WIP: Fallen Hero 2: Retribution - updated 3 January 2019 (SPOILER WARNING!)



Fixed the stupid mistakes you lot pointed out!

Oh idioms and pronouns, my eternal enemy.


I’m struggling with getting the bystander killed any hints.


There’s this weird one in the shrink scene.


Fixed that, forgot to add the not(kill) to the other variables, hence the mixup.


hum…if I recall…if you pick the Tech background for mc , you get to make a recommandation to Steel . right ?

for some reason the option is gray for me now .


Think you also need not to be distancing yourself from the Rangers.


I didnt…

I picked the ‘have bond with steel and been friendly to herald’ …


Huh. That is weird then. If this is the one you’re talking about?

*selectable_if (not(rangers_relationship = "avoiding")) #"Just dropping by," I frown as I catch the stiffness in his stance. "How are you?"


yeah the 3rd choice is when you notice his stiff posture , and usually if I pick the tech…you can recommand something to him .


You should be able to, UNLESS you picked the

“I’ve stayed away as much as I can, this is a rare visit.” choice when you talk to the receptionist at the start of the scene. That decides how often you are coming around, and that choice sets the rangers_relationship to ‘avoiding’.

Once I get around to updating the stat screen, that one will be visible as well.


Ah that must be it! Thx!


This is always a good suggestion to anyone after a substantial update.

Also, here is a pronoun disagreement when talking with Ortega. It might already have been reported:
You don’t want him to see how much this session affected you.

That ‘him’ should be ‘her’ if Ortega is female.

Also, this is just a thought…it seems a little disconnected if you form a criminal organization, where Rosie/Boris join, but you didn’t hire them as a henchman in Part 1. Perhaps a sentence or two of the MC convincing them or something.


Found a pronoun error, my Ortega is female-

Told you to work on your strength, right?" You give Herald a knowing look. Trust Steel to think that’s the solution for everything.

“Yeah” he admits a little sheepishly, “and Ortega’s been helping me, but…”
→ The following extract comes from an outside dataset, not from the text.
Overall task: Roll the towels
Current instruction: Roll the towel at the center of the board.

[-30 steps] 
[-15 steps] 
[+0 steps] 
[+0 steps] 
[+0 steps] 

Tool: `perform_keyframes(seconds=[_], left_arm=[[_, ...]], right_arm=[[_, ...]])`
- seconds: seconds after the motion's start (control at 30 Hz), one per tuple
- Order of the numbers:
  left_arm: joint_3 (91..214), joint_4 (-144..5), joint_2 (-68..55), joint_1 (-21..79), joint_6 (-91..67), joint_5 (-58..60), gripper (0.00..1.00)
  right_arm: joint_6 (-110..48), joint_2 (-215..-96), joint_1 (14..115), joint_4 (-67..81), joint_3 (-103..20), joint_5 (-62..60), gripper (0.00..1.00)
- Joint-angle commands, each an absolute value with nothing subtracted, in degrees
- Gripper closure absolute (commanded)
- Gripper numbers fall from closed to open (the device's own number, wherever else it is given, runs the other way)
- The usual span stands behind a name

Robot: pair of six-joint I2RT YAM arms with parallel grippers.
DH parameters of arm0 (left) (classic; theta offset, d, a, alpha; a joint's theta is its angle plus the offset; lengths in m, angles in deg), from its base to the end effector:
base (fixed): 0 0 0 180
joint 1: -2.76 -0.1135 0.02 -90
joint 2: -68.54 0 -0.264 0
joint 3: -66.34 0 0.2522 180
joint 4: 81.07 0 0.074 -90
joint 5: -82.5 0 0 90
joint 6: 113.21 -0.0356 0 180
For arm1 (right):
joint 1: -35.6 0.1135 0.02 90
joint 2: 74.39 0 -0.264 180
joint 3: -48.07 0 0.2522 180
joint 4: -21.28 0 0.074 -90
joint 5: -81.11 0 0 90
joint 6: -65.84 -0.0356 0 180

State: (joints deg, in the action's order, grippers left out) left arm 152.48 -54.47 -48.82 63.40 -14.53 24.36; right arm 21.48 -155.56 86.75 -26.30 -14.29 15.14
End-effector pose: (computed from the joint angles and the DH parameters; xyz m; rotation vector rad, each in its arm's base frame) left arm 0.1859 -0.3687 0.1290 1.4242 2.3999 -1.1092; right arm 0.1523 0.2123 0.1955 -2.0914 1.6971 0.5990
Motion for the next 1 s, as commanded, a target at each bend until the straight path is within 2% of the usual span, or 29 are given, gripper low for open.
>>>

“You can’t fight the way he does.” Or rather, if he did, he’d get killed. You have no idea if it’s luck or daring or just sheer stubbornness that has enabled Ortega to pull through, but you wouldn’t recommend that style to anybody else.

“I know. I just haven’t figured out how to… be me I suppose. That’s why I thought I’d ask you.” His smile is small and shy, and he the look he gives you is full of appreciation. Appreciation and admiration. And… something more?


that he was aimed at Steel no ?


I found a pronoun error if you choose #Lady Argent's an added complication. then #I have to admit she scares me a bit. after the bridge fight, you get this.
That should be “You have to admit she scares you a bit.”

edit (so I don’t double post): Also, even though I didn’t talk to Argent during the elevator scene, during Ortega’s scene the option "Lady Argent attacked me earlier." isn’t grayed out.



After playing Steels path. Dude is So relatable to my mc. Makes Heralds path feel out of touch for me. Didn’t know Mc could cry either. For a moment he was feeling those redemption signals coming his way. But just for a moment thankfully.


Then it shouldn’t refer to Ortega immediately afterwards

“You have no idea if it’s luck or daring or just sheer stubbornness that has enabled Ortega to pull through, but you wouldn’t recommend that style to anybody else.”

It implies that Ortega uses the brute force method, so either the pronoun should be in reference to Ortega, or “they” since it seems like the narration is talking about both of them.

If that’s the wrong implication, then the text needs to be corrected so it doesn’t make that implication.


You were right, I messed up, and it’s been fixed. Well, when I upload it tomorrow.


Ok, I must say I wasn’t expecting to like Herald so fucking much. Guess this situation with Ortega and Herald will be going down hill without breaks.


I guess I’ll have to do a Herald playthrough one of these days when the game advances.

However, since my default protagonist is a heterosexual who has feelings for Ortega(and dating Dr Mortum as the doll, and looks like will be dating Argent as Anathema, but neither here nor there), seems kind of odd that there was no option to tell Herald “Okay technically I’m not dating Ortega but I want to be” or “You’re really barking up the wrong tree here, sorry.”